In an election to the U.S. Senate, one candidate has popular support of 53% and the other has support of 47%. On election eve, a newspaper will conduct a poll of 750 voters. (a) Compute a normal approximation with continuity correction of the probability that the poll will predict the correct winner. (b) What happens to the probability of correct prediction if they had conducted the poll over only 100 voters?

Answer 1

Answer:

a) 94.63% probability that the poll will predict the correct winner.

b) 69.15% probability of correct prediction. The lesser sample size leads to more variation, which means that the probability of correct prediction is smaller than in (a).

Step-by-step explanation:

Binomial probability distribution

Probability of exactly x sucesses on n repeated trials, with p probability.

Can be approximated to a normal distribution, using the expected value and the standard deviation.

The expected value of the binomial distribution is:

$E(X) = np$

The standard deviation of the binomial distribution is:

$\sqrt{V(X)} = \sqrt{np(1-p)}$

Normal probability distribution

Problems of normally distributed samples can be solved using the z-score formula.

In a set with mean $\mu$ and standard deviation $\sigma$, the zscore of a measure X is given by:

$Z = \frac{X - \mu}{\sigma}$

The Z-score measures how many standard deviations the measure is from the mean.
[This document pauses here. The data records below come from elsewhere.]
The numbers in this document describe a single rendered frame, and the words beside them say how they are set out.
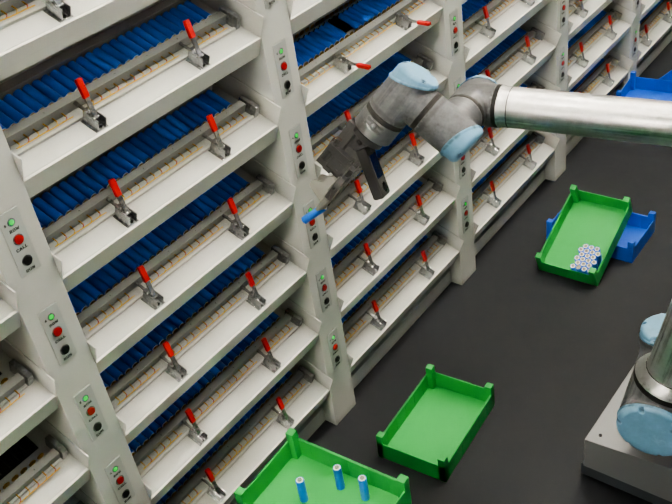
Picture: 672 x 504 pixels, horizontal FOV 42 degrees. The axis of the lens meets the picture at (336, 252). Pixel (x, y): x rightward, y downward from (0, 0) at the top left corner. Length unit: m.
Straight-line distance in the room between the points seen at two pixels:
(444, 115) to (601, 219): 1.37
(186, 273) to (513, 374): 1.11
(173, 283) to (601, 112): 0.92
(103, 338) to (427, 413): 1.06
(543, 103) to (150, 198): 0.80
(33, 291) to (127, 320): 0.27
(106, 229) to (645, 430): 1.17
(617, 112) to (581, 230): 1.27
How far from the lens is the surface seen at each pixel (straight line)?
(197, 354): 1.97
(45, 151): 1.57
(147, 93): 1.69
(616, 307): 2.84
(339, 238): 2.24
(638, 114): 1.79
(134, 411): 1.89
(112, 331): 1.78
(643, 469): 2.22
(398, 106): 1.77
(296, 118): 1.98
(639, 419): 1.96
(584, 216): 3.06
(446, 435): 2.44
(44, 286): 1.60
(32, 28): 1.52
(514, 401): 2.52
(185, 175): 1.80
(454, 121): 1.76
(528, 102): 1.84
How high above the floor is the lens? 1.81
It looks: 35 degrees down
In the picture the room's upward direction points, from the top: 10 degrees counter-clockwise
After finding the Z-score, we look at the z-score table and find the p-value associated with this z-score. This p-value is the probability that the value of the measure is smaller than X, that is, the percentile of X. Subtracting 1 by the pvalue, we get the probability that the value of the measure is greater than X.

When we are approximating a binomial distribution to a normal one, we have that $\mu = E(X)$, $\sigma = \sqrt{V(X)}$.

(a) Compute a normal approximation with continuity correction of the probability that the poll will predict the correct winner.

The correct winner is the one with 53% of the votes.

We have that $p = 0.53, n = 750$.

So

$E(X) = np = 750*0.53 = 397.5$

$\sqrt{V(X)} = \sqrt{np(1-p)} = \sqrt{750*0.53*0.47} = 13.67$

The pool will correctly predict the winner if the candidate that has a support of 53% gets more than half the votes.

So we have to find P(X > 750/2) = P(X > 375)[/tex]

Using continuity correction, this is P(X > 375 + 0.5) = P(X > 375.5), which is 1 subtracted by the pvalue of Z when X = 375.5. So

$Z = \frac{X - \mu}{\sigma}$

$Z = \frac{375.5 - 397.5}{13.67}$

$Z = -1.61$

$Z = -1.61$ has a pvalue of 0.0537

1 - 0.0537 = 0.9463

94.63% probability that the poll will predict the correct winner.

(b) What happens to the probability of correct prediction if they had conducted the poll over only 100 voters?

Lesser sample size leads to more variation, which means that the probability of correct prediction will be smaller.

Now $n = 100$

Then

$E(X) = np = 100*0.53 = 53$

$\sqrt{V(X)} = \sqrt{np(1-p)} = \sqrt{100*0.53*0.47} = 4.99$

Also P(X > 50), which using continuity correction is P(X > 50.5).

$Z = \frac{X - \mu}{\sigma}$

$Z = \frac{50.5 - 53}{4.99}$

$Z = -0.5$

$Z = -0.5$ has a pvalue of 0.3085

1 - 0.3085 = 0.6915.

69.15% probability of correct prediction. The lesser sample size leads to more variation, which means that the probability of correct prediction is smaller than in (a).